- **PROMPT**
Below are entries; print them exactly from the first line through the one containing "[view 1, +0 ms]".

- **AVAILABLE DATA**

◇ ◇ ◇

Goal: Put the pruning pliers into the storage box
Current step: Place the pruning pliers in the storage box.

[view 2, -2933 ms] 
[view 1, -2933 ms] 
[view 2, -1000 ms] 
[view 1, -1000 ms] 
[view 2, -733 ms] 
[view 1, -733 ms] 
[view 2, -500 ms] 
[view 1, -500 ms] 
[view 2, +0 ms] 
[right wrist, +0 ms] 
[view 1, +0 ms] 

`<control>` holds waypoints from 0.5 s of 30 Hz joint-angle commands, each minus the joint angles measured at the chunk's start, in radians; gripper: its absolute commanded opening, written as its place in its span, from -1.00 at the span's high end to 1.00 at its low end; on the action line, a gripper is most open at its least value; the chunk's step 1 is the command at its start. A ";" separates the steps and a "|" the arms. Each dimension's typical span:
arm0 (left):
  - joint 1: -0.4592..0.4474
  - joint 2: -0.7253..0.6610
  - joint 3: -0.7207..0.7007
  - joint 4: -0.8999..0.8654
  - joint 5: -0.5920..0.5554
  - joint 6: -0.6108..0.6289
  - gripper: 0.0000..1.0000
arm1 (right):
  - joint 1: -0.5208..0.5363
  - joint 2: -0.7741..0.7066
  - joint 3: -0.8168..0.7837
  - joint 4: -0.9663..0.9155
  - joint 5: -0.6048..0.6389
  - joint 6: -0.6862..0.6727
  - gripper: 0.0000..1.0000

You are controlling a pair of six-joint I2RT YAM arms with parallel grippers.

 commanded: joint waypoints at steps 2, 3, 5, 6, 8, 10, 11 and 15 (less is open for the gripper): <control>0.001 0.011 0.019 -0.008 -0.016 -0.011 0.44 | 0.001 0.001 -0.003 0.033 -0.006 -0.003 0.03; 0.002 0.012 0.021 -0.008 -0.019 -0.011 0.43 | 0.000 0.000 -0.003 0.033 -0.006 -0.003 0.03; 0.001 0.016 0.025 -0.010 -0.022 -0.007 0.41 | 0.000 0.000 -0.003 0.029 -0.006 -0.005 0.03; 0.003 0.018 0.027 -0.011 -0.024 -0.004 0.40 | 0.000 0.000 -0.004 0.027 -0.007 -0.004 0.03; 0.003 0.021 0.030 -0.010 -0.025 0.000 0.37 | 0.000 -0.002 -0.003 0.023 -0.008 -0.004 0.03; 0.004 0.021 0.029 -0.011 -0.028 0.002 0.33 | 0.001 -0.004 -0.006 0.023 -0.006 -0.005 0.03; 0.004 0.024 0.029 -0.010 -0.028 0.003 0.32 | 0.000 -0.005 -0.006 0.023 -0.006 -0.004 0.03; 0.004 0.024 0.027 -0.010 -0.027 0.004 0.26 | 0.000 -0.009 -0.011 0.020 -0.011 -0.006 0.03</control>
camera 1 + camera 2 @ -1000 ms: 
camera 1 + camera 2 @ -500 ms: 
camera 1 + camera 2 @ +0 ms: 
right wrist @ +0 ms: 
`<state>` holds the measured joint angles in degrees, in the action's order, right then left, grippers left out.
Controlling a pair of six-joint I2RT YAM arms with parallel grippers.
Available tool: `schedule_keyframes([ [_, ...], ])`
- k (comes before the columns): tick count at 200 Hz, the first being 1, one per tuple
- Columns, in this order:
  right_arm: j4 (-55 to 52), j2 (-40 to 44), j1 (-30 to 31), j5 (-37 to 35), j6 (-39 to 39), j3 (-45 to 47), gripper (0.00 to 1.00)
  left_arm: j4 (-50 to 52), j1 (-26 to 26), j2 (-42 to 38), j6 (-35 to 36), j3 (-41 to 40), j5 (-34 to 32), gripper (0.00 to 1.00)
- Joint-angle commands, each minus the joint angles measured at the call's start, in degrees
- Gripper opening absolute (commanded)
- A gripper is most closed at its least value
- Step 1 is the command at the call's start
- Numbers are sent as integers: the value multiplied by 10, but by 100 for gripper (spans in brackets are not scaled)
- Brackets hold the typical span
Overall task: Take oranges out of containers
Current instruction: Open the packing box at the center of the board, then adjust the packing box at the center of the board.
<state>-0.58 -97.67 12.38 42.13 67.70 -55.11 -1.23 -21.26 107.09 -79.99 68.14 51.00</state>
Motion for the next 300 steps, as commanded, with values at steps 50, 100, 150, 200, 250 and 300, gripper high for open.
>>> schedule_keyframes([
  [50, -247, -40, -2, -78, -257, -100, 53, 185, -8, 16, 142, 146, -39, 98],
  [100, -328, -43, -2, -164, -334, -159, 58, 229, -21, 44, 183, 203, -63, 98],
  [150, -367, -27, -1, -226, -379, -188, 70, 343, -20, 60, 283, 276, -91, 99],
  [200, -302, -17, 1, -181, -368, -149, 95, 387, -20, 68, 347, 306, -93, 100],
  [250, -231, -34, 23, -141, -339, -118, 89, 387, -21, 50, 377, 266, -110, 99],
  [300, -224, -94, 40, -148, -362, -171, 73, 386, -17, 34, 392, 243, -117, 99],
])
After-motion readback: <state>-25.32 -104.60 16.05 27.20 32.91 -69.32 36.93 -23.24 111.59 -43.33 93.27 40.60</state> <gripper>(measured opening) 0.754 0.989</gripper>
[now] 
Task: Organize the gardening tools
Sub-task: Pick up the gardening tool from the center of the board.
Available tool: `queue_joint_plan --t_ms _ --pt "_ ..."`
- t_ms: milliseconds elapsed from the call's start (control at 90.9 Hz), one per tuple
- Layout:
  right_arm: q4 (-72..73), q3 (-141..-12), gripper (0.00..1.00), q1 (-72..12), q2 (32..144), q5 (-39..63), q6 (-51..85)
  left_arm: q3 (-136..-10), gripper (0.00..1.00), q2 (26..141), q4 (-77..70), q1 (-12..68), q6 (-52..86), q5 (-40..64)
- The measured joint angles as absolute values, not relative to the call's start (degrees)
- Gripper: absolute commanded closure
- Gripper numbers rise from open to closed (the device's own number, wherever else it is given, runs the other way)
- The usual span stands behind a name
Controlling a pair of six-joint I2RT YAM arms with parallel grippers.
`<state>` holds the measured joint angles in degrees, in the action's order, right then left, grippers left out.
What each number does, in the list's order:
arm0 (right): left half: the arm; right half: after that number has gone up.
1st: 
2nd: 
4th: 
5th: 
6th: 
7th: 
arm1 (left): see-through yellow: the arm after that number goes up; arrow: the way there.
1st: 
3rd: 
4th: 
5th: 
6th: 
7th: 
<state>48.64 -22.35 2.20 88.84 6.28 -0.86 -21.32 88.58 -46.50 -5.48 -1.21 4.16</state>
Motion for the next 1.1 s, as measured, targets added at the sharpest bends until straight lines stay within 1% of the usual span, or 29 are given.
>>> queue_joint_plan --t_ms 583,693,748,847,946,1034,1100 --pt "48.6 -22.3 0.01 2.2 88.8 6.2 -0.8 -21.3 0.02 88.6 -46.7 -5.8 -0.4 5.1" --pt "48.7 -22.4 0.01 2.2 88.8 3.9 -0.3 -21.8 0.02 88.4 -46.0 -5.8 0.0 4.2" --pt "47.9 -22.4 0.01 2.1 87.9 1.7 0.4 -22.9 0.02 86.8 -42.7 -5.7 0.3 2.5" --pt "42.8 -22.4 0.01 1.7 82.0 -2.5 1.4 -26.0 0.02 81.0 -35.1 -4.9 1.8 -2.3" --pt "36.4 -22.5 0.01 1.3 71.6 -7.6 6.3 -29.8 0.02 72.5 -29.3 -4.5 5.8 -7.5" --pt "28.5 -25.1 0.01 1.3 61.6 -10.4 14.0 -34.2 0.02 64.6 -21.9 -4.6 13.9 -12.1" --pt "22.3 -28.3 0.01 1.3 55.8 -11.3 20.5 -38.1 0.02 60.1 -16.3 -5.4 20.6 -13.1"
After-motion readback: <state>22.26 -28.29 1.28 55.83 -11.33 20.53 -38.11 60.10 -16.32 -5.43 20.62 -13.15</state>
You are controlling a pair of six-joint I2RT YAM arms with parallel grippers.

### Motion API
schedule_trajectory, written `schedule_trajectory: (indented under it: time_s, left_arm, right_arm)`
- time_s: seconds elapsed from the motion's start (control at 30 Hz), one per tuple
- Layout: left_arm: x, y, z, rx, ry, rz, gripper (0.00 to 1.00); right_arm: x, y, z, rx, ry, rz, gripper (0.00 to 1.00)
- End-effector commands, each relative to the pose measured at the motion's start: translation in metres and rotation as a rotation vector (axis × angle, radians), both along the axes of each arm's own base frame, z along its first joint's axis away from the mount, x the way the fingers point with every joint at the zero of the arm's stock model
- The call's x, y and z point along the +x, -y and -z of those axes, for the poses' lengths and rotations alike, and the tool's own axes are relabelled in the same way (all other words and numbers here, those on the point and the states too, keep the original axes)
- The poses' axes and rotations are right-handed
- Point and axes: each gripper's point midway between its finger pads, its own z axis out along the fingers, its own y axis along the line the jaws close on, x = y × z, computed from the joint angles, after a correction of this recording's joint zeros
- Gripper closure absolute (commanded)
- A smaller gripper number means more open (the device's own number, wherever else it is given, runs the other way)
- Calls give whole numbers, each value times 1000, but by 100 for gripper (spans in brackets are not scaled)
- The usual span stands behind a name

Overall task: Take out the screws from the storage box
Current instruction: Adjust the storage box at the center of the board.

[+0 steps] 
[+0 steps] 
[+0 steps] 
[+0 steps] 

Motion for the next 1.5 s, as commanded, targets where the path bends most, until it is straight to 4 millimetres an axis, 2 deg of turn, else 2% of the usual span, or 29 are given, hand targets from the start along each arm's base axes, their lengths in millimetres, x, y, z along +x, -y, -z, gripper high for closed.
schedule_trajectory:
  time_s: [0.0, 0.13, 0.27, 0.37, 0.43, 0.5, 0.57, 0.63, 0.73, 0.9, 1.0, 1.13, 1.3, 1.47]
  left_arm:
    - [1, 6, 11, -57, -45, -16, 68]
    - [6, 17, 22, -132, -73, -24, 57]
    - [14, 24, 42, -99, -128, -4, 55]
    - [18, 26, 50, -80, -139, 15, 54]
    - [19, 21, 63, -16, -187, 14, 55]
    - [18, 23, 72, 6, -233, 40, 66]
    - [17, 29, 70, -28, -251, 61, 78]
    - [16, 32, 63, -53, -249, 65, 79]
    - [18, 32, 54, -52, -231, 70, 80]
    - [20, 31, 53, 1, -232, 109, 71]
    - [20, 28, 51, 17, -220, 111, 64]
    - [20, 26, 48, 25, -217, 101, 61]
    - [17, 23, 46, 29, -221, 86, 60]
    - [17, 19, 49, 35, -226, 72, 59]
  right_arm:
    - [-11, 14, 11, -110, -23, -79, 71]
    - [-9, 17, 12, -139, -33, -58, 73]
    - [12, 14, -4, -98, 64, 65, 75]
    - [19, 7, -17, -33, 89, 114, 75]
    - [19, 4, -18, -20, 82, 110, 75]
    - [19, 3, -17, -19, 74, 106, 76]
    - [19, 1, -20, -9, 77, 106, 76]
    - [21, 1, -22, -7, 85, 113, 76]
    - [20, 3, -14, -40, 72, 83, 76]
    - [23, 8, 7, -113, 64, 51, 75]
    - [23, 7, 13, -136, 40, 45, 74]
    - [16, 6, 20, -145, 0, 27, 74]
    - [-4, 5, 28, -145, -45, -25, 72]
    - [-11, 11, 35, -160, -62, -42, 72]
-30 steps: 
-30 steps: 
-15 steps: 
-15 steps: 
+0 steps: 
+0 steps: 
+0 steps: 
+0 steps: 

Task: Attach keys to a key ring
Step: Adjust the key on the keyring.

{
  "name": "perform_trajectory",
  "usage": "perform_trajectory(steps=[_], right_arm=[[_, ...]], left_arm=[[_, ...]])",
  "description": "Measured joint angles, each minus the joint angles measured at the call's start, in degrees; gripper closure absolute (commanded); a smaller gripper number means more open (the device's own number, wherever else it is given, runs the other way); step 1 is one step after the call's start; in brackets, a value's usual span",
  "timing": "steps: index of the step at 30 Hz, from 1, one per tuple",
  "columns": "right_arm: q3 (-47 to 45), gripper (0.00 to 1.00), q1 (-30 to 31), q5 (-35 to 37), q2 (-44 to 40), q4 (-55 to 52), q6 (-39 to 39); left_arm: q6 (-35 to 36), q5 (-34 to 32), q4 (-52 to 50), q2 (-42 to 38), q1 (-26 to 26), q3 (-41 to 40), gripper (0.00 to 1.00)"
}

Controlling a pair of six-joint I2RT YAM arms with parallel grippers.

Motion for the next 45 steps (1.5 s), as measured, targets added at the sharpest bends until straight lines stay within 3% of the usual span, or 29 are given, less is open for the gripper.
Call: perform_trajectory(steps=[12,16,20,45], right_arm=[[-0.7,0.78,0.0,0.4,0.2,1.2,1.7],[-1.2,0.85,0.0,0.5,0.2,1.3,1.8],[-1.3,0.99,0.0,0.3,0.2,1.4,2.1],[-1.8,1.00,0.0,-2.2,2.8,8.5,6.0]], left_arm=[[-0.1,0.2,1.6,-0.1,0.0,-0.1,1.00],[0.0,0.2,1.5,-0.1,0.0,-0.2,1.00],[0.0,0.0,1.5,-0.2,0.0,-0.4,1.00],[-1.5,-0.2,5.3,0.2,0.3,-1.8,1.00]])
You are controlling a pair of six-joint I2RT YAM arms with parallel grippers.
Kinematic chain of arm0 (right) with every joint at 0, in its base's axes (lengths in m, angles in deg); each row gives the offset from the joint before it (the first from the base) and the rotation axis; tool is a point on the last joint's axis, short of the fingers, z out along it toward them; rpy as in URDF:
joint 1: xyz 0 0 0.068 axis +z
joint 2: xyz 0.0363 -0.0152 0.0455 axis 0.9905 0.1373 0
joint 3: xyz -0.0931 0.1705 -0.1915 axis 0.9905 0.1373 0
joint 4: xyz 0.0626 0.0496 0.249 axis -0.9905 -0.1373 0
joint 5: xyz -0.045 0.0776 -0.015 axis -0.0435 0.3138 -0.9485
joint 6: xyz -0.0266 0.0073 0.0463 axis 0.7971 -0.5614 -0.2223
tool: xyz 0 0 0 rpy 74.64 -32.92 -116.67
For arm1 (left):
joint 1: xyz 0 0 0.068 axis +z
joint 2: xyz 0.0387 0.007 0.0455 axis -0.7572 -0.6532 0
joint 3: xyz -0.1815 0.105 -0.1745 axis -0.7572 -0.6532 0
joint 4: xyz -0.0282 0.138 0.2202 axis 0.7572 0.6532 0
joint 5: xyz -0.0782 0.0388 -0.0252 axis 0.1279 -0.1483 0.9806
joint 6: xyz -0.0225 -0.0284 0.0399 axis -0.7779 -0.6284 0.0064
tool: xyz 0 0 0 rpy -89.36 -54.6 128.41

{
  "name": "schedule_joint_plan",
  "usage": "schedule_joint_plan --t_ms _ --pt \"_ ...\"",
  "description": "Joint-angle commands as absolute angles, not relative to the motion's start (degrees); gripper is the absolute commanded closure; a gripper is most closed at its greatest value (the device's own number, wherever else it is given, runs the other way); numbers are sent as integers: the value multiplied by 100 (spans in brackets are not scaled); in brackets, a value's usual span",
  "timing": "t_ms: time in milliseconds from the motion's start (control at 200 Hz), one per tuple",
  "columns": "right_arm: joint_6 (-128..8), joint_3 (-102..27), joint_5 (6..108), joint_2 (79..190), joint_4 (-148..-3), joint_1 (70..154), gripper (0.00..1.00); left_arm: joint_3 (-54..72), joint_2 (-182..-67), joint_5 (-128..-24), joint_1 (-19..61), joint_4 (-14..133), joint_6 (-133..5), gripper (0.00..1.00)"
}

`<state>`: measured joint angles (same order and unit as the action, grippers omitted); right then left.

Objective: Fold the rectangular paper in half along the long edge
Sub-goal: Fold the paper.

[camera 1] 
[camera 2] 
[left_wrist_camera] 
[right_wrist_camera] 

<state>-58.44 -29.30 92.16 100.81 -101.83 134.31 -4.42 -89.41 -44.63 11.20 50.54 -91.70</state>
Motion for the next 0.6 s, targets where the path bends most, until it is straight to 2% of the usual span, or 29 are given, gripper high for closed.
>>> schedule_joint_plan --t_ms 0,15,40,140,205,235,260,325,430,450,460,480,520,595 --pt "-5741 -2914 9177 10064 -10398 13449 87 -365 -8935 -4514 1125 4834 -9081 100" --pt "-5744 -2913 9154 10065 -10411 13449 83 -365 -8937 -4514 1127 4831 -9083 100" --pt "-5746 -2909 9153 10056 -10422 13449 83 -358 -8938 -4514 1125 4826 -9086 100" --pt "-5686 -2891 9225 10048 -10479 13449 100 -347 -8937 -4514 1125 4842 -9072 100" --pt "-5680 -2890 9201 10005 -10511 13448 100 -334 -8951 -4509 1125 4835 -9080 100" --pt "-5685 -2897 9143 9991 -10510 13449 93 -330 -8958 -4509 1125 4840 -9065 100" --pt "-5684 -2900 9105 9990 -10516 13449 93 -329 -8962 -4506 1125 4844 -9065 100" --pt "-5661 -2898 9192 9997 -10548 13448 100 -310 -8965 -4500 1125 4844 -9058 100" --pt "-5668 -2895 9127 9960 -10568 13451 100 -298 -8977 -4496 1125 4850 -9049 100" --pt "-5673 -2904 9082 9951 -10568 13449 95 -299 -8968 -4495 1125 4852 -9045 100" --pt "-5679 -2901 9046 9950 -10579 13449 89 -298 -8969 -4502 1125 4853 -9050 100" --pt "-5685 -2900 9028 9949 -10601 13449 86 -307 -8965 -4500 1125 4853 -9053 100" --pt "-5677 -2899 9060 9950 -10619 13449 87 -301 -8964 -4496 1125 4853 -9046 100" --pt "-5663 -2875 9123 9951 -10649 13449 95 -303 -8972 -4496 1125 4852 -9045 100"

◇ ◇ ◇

- **EXERCISE ANSWER**
Goal: Put the pruning pliers into the storage box
Current step: Place the pruning pliers in the storage box.

[view 2, -2933 ms] 
[view 1, -2933 ms] 
[view 2, -1000 ms] 
[view 1, -1000 ms] 
[view 2, -733 ms] 
[view 1, -733 ms] 
[view 2, -500 ms] 
[view 1, -500 ms] 
[view 2, +0 ms] 
[right wrist, +0 ms] 
[view 1, +0 ms] 

Nothing further is needed to complete the exercise.